═══ Data section ═══

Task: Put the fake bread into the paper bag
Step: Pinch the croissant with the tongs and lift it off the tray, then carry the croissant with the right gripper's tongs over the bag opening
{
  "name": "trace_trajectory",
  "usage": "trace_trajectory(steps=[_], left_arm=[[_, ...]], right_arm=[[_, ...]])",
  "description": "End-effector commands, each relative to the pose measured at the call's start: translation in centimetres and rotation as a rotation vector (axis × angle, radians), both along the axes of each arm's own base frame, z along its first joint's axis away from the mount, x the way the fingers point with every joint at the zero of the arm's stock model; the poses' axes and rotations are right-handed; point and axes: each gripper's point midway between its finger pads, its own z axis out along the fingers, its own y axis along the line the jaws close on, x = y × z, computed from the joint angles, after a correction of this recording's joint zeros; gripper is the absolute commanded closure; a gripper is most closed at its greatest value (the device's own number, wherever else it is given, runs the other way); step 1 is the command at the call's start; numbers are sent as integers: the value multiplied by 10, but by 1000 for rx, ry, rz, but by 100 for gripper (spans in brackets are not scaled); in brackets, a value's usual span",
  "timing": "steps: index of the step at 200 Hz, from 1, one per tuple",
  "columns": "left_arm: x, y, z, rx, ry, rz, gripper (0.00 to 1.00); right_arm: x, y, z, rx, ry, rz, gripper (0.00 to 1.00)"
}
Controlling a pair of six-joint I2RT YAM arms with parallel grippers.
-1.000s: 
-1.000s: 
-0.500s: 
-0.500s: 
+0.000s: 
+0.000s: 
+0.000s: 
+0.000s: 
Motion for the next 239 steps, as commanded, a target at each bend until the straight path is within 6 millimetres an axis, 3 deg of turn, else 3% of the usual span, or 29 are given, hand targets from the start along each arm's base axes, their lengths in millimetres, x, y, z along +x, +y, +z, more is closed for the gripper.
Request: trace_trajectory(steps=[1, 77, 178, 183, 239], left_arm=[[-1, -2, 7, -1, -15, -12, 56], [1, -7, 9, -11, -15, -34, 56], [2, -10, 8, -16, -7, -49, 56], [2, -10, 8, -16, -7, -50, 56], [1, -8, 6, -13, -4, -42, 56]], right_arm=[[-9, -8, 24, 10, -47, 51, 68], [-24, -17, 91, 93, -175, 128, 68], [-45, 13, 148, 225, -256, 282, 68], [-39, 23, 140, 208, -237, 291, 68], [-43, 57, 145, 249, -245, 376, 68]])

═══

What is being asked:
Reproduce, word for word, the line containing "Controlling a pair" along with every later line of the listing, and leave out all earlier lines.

Solution:
Controlling a pair of six-joint I2RT YAM arms with parallel grippers.
-1.000s: 
-1.000s: 
-0.500s: 
-0.500s: 
+0.000s: 
+0.000s: 
+0.000s: 
+0.000s: 
Motion for the next 239 steps, as commanded, a target at each bend until the straight path is within 6 millimetres an axis, 3 deg of turn, else 3% of the usual span, or 29 are given, hand targets from the start along each arm's base axes, their lengths in millimetres, x, y, z along +x, +y, +z, more is closed for the gripper.
Request: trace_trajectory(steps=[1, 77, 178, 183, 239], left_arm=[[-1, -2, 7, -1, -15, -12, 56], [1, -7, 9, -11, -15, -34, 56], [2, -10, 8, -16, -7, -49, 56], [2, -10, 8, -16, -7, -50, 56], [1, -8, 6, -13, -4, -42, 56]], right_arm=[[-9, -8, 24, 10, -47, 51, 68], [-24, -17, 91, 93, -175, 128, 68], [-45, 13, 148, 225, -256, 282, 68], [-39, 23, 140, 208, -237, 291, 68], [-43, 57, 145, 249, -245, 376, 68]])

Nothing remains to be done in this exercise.